__WORK INSTRUCTIONS__: Go over the lines below, and when one contains the word "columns", copy it.

__SOURCE MATERIAL__:
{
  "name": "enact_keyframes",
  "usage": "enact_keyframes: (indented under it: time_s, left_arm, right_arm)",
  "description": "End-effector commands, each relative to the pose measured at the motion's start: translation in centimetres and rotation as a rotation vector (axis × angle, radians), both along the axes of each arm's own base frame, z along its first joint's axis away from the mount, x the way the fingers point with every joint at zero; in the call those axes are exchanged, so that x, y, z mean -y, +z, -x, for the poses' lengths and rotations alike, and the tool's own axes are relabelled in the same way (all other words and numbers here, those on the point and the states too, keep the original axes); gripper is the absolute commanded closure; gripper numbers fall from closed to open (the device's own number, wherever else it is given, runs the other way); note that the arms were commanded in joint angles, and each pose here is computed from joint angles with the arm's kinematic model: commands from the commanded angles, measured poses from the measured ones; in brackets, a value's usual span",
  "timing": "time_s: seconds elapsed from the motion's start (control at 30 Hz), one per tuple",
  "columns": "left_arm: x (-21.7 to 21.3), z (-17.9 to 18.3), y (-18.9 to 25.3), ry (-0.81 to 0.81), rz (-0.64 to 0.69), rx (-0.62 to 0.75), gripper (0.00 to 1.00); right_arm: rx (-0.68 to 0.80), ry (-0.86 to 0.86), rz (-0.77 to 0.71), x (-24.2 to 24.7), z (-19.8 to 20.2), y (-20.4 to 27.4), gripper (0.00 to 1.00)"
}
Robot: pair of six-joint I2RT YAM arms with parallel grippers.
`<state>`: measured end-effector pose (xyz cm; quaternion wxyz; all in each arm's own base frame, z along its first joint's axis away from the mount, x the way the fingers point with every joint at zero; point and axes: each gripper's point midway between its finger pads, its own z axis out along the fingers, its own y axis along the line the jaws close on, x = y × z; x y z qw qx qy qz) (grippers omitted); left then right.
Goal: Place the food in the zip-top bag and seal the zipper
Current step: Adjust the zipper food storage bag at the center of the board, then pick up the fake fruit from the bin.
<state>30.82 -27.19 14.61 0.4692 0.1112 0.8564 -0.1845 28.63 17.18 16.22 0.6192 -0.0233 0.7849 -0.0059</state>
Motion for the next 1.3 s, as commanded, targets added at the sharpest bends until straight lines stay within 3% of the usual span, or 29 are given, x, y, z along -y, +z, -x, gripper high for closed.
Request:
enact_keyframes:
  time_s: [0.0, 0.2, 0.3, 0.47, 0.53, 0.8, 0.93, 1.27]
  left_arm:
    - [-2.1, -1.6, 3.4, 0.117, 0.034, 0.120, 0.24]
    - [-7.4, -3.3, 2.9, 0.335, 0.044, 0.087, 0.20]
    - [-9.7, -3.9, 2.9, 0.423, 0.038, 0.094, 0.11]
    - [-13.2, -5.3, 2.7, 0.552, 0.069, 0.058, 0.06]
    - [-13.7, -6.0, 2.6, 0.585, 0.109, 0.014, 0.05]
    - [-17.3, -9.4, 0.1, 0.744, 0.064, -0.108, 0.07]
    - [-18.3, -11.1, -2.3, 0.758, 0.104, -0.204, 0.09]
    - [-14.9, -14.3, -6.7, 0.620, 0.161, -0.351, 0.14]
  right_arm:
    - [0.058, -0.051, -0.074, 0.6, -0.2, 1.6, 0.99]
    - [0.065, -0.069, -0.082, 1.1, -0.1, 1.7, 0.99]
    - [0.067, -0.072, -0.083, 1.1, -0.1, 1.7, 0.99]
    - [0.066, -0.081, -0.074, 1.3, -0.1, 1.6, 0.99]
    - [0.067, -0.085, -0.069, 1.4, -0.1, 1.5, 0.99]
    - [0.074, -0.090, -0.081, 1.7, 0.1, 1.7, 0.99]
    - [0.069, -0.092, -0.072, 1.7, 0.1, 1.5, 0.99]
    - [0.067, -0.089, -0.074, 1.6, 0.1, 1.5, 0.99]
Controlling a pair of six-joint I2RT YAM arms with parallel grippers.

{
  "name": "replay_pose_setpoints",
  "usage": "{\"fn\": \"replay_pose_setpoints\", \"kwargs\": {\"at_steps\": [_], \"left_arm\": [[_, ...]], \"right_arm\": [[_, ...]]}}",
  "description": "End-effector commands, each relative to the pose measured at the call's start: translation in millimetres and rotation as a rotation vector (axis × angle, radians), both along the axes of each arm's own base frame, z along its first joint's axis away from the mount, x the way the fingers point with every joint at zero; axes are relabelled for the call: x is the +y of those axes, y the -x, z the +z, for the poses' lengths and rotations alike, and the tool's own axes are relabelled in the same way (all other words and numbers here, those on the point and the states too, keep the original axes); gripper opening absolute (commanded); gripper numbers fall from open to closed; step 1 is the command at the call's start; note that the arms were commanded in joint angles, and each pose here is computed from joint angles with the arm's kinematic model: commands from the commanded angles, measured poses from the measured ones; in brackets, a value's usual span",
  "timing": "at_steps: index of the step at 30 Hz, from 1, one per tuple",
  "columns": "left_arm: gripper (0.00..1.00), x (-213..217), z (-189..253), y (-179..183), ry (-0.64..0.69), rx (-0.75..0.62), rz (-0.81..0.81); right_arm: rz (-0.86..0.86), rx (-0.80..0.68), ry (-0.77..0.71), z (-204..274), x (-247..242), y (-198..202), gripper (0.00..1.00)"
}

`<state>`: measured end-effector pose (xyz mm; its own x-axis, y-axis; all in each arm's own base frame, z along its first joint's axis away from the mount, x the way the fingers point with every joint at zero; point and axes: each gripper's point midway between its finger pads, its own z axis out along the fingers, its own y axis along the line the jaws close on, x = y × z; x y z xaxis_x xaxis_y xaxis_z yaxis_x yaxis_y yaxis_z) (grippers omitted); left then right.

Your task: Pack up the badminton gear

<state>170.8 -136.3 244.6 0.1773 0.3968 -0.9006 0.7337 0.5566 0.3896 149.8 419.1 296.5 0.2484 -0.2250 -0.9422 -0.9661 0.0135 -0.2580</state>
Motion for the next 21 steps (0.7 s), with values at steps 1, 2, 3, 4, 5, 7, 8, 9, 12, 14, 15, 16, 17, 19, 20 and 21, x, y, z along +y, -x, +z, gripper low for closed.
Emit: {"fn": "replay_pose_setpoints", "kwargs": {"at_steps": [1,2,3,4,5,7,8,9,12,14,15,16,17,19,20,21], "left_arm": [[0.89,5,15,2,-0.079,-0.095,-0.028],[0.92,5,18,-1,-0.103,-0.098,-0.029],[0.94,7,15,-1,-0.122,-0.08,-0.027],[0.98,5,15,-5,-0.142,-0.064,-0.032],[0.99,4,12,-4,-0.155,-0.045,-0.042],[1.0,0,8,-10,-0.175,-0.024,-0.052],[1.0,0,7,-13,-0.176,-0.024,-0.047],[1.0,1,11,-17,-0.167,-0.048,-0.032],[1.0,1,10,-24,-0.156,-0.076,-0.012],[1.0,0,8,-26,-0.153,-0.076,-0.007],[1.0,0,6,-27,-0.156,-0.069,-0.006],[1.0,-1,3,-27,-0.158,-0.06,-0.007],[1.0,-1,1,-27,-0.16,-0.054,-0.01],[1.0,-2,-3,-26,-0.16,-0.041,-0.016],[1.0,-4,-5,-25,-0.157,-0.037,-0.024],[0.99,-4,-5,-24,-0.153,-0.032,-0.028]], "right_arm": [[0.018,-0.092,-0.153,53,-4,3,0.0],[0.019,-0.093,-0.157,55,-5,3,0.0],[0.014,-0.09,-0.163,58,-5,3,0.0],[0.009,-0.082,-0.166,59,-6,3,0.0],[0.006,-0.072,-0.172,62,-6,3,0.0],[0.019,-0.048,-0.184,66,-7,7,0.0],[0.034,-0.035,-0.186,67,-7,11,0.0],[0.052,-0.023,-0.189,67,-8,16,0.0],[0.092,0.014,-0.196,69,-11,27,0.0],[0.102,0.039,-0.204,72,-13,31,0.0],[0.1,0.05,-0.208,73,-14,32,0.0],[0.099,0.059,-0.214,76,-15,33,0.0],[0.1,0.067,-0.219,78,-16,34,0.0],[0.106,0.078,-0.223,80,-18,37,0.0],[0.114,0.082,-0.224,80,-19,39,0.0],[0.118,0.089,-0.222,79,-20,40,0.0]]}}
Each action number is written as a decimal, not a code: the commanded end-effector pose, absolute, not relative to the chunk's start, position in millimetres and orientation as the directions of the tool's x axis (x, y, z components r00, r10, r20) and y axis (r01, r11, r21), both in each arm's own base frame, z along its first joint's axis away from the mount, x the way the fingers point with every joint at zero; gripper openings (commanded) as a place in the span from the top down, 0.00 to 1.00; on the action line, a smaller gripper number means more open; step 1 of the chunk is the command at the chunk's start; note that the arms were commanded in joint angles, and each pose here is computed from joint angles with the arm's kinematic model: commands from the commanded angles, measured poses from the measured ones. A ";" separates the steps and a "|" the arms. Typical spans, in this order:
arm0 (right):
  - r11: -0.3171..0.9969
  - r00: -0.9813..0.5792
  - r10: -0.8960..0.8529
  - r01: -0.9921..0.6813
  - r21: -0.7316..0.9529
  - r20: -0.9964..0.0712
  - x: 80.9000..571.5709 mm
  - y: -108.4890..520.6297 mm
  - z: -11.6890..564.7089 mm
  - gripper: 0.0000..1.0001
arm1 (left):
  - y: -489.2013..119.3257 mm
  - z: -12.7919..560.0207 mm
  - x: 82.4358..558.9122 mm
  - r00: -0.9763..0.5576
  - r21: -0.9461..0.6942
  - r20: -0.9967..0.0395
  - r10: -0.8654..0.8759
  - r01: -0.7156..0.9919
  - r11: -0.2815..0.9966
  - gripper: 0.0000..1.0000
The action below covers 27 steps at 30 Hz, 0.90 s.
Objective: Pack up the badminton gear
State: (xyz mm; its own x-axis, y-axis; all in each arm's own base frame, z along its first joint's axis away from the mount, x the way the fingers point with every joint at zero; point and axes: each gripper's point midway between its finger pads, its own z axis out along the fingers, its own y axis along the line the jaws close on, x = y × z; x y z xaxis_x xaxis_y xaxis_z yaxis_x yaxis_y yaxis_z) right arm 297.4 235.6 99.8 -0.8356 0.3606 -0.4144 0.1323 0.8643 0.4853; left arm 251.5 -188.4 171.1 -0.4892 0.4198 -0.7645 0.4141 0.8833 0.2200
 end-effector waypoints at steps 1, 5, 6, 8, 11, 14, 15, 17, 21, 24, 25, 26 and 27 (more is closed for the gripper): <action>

__TASK ANSWER__:
  "columns": "left_arm: x (-21.7 to 21.3), z (-17.9 to 18.3), y (-18.9 to 25.3), ry (-0.81 to 0.81), rz (-0.64 to 0.69), rx (-0.62 to 0.75), gripper (0.00 to 1.00); right_arm: rx (-0.68 to 0.80), ry (-0.86 to 0.86), rz (-0.77 to 0.71), x (-24.2 to 24.7), z (-19.8 to 20.2), y (-20.4 to 27.4), gripper (0.00 to 1.00)"
  "columns": "left_arm: gripper (0.00..1.00), x (-213..217), z (-189..253), y (-179..183), ry (-0.64..0.69), rx (-0.75..0.62), rz (-0.81..0.81); right_arm: rz (-0.86..0.86), rx (-0.80..0.68), ry (-0.77..0.71), z (-204..274), x (-247..242), y (-198..202), gripper (0.00..1.00)"

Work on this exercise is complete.